**What you should do**
Of the lines listed below, return exactly those that run from the line containing "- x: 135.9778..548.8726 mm" through the line containing "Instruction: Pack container", both included.

**Task input**
::::
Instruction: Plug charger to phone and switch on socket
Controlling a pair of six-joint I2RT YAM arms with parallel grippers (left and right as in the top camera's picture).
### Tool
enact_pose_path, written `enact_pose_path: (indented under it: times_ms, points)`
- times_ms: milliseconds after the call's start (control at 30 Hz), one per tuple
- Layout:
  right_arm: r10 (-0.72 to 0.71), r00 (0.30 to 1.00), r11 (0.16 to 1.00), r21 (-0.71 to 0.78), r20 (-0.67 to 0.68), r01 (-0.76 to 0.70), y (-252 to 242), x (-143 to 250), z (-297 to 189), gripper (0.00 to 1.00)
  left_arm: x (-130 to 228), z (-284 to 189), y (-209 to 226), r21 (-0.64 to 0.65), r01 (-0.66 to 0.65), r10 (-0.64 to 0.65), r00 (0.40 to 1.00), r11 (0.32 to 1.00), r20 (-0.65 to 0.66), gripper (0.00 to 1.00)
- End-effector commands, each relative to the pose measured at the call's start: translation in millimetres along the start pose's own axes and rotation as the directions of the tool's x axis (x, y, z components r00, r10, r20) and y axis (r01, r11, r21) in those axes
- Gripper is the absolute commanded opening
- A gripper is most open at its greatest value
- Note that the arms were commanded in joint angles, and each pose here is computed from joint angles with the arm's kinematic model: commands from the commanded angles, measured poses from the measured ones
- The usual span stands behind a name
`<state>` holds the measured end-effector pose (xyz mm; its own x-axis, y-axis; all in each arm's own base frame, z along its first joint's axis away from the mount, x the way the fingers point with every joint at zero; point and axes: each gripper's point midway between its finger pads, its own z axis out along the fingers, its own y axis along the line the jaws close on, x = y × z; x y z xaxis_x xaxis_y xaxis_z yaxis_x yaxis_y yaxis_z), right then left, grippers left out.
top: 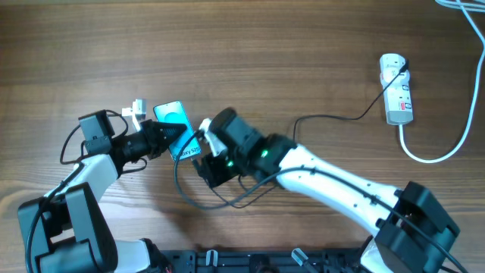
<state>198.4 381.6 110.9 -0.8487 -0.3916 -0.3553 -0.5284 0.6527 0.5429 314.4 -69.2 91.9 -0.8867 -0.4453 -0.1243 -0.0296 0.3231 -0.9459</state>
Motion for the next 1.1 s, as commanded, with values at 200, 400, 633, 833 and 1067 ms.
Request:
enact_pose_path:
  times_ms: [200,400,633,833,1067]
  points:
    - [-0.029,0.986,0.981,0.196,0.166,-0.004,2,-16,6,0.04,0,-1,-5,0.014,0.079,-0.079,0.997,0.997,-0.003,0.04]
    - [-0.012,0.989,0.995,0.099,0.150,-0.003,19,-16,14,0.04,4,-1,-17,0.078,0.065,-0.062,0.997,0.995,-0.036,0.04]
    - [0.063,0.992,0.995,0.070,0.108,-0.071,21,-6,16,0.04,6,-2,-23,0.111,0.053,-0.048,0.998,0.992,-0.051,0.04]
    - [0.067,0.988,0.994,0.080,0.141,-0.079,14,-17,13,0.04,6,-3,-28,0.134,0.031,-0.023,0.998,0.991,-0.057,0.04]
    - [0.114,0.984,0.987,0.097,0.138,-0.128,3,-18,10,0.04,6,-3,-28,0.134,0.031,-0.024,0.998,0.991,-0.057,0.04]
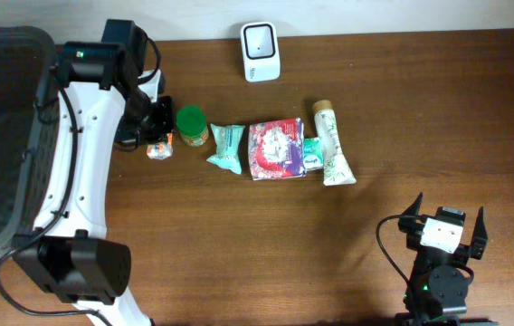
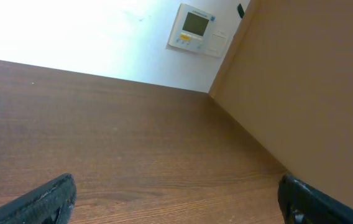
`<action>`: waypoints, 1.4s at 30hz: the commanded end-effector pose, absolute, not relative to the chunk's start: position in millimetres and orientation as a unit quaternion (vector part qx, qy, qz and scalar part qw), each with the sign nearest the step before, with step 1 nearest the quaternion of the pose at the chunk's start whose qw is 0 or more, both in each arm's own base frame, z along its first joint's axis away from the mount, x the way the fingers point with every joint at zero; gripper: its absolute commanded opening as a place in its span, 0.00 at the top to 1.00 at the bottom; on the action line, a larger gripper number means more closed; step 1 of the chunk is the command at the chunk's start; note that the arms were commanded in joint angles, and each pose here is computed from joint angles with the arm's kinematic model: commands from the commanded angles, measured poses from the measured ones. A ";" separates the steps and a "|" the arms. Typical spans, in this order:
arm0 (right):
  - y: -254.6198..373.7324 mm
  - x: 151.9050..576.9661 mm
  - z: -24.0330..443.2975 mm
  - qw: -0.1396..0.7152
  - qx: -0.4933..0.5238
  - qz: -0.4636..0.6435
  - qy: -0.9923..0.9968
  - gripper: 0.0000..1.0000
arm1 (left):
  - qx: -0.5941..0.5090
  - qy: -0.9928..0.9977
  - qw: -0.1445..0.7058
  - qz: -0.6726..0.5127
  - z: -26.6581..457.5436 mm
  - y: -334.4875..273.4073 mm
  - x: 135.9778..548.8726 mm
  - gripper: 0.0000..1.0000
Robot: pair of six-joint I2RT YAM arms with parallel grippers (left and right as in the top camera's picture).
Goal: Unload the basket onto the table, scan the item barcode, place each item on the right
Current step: 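Carry the orange pack out and place it below the green jar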
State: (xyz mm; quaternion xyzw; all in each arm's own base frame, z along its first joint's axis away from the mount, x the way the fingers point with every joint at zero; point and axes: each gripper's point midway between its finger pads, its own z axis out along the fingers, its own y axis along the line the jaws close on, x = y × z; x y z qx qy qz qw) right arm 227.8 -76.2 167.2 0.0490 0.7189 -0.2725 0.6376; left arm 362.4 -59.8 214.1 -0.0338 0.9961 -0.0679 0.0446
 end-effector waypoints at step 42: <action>-78.8 226.7 164.2 0.634 0.054 -0.277 0.720 0.01 | -0.151 0.966 0.059 -0.200 111.0 -103.6 403.7 0.47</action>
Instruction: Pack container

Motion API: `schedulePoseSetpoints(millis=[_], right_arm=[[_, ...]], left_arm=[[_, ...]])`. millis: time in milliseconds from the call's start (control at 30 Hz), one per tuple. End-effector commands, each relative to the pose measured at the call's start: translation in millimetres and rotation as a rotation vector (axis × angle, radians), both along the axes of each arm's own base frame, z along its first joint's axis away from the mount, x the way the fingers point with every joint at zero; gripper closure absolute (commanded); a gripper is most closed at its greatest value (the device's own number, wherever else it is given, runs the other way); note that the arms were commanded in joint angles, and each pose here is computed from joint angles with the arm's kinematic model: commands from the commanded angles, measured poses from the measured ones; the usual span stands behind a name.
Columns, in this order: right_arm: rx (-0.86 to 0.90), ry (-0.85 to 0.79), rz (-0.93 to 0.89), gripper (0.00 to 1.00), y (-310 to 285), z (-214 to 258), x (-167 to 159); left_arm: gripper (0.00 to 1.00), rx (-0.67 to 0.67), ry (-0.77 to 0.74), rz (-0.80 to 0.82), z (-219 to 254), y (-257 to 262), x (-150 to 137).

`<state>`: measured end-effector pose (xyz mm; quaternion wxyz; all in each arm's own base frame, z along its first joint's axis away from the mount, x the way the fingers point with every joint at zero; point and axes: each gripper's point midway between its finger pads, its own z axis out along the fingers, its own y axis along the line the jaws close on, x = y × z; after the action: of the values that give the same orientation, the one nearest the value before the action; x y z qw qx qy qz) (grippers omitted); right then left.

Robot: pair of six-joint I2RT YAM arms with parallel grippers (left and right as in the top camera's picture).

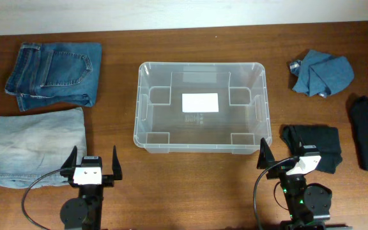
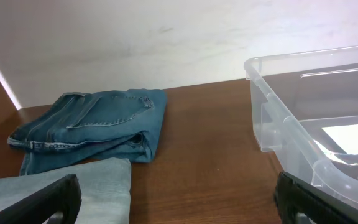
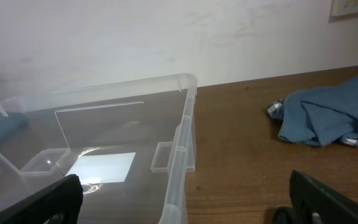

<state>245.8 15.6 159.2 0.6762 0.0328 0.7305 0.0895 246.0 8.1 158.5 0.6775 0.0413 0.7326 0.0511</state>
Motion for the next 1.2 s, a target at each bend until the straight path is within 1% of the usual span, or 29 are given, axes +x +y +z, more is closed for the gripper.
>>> schedulePoseSetpoints(millis=[0,967,1067,1167], right_arm=[[-0.011,0.0,0.001,0.02,0.8,-1.5,-0.3],[-0.011,0.0,0.001,0.02,0.8,-1.5,-0.3],[-0.011,0.0,0.001,0.02,0.8,-1.5,-0.3],[-0.011,0.0,0.001,0.02,0.8,-1.6,-0.3]], left_arm=[[0.01,0.012,-0.003,-0.014,-0.7,-2.5,-0.1],[0.01,0.012,-0.003,-0.015,-0.7,-2.6,-0.1],[0.01,0.015,-0.003,0.019,-0.6,3.3,-0.2],[0.01,0.014,0.001,0.018,-1.7,2.9,-0.3]])
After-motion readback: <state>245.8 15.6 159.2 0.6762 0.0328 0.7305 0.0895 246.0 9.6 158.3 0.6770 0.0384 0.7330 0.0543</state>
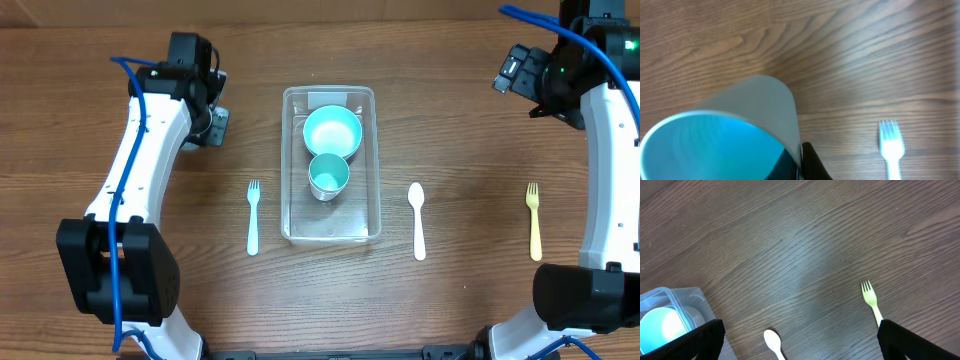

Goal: Pack container
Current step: 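Carry the light-blue cup over the container and stack it onto the green cup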

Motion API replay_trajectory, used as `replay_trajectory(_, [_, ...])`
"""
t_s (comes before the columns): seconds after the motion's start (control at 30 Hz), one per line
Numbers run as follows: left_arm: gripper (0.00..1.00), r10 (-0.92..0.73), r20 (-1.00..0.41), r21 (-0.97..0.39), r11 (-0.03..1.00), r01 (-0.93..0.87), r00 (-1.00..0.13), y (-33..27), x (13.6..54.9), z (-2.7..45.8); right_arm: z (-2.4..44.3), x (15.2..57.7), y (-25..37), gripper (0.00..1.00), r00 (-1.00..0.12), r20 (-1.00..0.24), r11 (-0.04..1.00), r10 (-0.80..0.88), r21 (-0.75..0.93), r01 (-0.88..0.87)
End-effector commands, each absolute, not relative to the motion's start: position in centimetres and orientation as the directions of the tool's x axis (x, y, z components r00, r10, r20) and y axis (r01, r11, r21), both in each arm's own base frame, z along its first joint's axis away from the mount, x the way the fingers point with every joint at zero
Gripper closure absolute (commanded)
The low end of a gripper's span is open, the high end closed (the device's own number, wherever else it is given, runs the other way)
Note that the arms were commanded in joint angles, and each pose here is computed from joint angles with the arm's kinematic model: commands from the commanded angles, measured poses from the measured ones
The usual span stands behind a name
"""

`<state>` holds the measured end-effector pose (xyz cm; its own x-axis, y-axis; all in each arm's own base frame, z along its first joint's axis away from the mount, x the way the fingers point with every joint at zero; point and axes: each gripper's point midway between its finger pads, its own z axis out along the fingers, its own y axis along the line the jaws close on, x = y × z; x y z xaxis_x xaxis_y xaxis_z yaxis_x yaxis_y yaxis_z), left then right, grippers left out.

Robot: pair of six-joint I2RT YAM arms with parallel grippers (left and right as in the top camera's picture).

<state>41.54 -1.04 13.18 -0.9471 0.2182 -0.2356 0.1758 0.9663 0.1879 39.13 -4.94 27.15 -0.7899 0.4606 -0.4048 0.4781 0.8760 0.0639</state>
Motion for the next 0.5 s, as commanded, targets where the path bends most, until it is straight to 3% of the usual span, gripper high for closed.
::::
**Your solution**
  - x: 135.9778..548.8726 mm
  - gripper: 0.0000..1.0000
Robot: pair of six-joint I2RT YAM arms with parallel grippers (left and right as in the top camera's picture).
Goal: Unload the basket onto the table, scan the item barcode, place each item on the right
Current step: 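Carry the orange pack out and place it below the green jar
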State: (xyz mm; quaternion xyzw; all in each arm's own base frame, z along its first joint's axis away from the mount, x the way the fingers point with every joint at zero; point and axes: each gripper's point midway between its finger pads, its own z axis out along the fingers, its own y axis along the line the jaws close on, x = y × z; x y z qx qy qz qw) right arm 227.8 -76.2 167.2 0.0490 0.7189 -0.2725 0.6376; left arm 362.4 -59.8 214.1 -0.0338 0.9961 -0.0679 0.0446
 end-effector waypoints at step 42: <action>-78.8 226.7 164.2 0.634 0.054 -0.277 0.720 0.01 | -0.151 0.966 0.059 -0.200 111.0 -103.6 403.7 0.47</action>
Instruction: Pack container

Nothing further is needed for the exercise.